What is a Covariate?
Covariates are continuous independent variables (or predictors) in a regression or ANOVA model. These variables can explain some of the variability in the dependent variable.
That definition of covariates is simple enough. However, the usage of the term has changed over time. Consequently, analysts can have drastically different contexts in mind when discussing covariates.
Historically, statisticians considered covariates to be a subtype of continuous predictors that appears only in ANOVA models, usually relating to designed experiments (DOE). Originally, they were part of experimental designs where the primary variables of interest are categorical factors that the researchers control.
In these designs, most other potential explanatory variables (confounders) are addressed by controlling the experimental environment and using a randomized design. However, analysts might be aware of uncontrollable variables that could influence the outcome in some studies.
These nuisance variables are covariates. They’re a nuisance because they can increase both variability and bias.

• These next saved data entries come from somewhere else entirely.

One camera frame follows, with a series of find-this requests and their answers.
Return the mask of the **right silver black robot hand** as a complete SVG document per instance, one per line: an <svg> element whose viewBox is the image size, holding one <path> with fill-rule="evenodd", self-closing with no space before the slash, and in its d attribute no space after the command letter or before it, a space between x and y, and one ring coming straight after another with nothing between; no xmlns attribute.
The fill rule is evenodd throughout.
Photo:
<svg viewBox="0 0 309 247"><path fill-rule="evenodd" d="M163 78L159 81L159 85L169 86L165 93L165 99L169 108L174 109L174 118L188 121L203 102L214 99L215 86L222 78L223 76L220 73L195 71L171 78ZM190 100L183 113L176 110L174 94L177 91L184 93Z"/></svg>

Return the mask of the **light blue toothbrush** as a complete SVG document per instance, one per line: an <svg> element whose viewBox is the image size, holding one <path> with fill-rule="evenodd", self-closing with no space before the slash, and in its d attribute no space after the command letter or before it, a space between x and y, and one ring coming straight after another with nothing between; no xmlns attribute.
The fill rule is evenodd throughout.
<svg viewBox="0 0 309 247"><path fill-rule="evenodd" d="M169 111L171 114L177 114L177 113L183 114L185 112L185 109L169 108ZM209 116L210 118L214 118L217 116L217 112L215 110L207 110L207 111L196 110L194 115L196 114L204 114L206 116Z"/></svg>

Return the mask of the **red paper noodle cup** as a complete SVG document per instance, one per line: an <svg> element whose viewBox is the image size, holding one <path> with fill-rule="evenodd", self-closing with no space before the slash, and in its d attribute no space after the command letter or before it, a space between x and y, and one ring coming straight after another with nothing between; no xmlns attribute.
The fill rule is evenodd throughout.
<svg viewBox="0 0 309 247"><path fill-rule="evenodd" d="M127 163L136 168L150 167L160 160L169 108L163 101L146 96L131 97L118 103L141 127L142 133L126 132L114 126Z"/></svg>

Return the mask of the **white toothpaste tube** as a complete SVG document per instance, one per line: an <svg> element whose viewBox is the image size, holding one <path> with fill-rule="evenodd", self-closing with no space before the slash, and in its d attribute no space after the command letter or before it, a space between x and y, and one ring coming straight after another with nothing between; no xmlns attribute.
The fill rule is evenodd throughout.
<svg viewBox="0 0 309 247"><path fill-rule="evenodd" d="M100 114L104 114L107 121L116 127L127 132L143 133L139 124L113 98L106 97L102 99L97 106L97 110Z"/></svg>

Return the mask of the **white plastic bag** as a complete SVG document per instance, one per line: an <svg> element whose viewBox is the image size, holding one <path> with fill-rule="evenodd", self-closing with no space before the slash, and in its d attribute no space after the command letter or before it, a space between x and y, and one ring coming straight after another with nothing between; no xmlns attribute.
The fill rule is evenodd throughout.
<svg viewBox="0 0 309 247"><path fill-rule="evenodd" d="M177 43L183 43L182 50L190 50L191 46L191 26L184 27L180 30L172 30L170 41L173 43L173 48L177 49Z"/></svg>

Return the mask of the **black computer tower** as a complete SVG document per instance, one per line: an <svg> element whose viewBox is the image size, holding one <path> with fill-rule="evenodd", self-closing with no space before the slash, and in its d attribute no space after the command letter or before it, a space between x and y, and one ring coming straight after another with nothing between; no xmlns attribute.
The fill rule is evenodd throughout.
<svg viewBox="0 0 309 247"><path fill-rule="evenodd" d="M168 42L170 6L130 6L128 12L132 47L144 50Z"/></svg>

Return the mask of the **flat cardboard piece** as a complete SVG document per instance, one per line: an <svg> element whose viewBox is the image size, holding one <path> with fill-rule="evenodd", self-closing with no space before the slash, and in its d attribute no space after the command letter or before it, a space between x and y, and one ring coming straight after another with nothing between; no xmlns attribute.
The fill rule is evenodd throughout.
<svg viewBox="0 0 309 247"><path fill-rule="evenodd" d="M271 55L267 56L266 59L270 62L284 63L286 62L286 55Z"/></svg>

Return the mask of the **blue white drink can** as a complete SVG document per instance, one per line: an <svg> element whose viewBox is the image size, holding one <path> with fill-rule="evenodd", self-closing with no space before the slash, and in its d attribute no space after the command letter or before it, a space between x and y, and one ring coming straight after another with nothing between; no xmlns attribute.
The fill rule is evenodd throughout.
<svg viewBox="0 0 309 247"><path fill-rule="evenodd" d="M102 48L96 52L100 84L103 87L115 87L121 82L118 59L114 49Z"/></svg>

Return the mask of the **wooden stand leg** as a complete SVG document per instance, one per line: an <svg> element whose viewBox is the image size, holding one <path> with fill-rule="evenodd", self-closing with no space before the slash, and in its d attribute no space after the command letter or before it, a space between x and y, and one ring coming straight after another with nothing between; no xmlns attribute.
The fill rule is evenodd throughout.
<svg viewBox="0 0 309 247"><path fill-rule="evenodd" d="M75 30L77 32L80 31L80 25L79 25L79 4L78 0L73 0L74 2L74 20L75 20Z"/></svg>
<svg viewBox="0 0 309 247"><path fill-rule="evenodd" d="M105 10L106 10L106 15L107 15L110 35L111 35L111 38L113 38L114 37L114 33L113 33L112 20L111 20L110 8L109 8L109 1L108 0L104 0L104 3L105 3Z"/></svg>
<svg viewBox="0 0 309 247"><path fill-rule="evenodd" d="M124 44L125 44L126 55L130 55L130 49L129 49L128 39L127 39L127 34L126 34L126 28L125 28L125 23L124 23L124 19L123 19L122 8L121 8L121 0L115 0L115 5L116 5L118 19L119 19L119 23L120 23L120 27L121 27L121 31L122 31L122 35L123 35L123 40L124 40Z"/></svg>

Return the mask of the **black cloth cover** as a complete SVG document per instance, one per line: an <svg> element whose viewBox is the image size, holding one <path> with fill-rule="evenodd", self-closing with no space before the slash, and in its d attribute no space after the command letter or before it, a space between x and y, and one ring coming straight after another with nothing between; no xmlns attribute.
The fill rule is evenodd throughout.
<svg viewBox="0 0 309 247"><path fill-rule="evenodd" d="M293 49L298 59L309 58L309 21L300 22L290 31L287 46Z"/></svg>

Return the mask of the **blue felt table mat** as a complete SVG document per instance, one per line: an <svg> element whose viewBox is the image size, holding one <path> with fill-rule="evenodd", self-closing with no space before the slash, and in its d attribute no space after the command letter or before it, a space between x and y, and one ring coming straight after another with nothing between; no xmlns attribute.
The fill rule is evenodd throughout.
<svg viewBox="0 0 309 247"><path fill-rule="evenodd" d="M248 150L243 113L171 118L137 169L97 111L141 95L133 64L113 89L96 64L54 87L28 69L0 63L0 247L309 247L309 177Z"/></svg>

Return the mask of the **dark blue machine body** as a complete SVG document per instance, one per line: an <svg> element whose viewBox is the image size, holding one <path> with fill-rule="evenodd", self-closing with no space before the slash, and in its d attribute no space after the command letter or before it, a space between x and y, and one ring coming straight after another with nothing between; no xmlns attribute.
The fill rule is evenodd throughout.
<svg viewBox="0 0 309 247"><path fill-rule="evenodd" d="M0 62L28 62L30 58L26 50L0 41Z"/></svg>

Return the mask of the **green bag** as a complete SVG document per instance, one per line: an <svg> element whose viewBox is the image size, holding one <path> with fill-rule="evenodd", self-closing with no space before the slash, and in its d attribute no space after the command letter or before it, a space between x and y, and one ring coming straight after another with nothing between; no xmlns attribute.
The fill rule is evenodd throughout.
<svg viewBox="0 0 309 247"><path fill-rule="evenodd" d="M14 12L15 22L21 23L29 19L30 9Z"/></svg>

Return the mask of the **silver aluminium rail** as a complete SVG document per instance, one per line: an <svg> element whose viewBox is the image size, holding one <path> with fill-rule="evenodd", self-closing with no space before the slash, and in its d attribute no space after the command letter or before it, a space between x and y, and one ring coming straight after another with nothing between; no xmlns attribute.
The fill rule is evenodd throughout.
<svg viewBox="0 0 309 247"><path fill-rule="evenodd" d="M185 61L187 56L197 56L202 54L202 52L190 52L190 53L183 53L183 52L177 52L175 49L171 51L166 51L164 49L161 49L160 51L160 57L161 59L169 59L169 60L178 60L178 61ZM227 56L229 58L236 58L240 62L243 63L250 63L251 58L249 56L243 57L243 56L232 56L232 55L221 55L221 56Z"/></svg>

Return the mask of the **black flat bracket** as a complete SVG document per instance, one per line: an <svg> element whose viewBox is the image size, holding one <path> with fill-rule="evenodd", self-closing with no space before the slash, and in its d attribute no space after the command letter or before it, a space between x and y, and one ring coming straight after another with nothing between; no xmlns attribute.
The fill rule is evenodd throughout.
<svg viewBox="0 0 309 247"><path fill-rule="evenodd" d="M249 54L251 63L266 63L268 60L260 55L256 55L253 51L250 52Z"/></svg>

Including these nuisance variables as covariates in the model statistically controls their impact on the dependent variable, which can increase statistical power and reduce confounder bias. Learn more about How Confounders Can Bias Your Results.
So, the historical definition of a covariate is that it is:
- In an randomized experimental design where researchers set the categorical factors of primary interest.
- A continuous, independent variable that researchers measure (as opposed to setting).
- Uncontrollable and can’t be randomized (i.e., a nuisance).
- Not a primary variable of interest even though it correlates with the outcome.
When you include a covariate in an ANOVA model, it becomes an ANCOVA model (Analysis of Covariance). Learn more about ANCOVA: Uses, Assumptions & Example.
I’ve heard long-time researchers stick steadfastly to this definition and even firmly proclaim that the analytical procedure must enter a covariate into the model last to calculate the sums of squares correctly!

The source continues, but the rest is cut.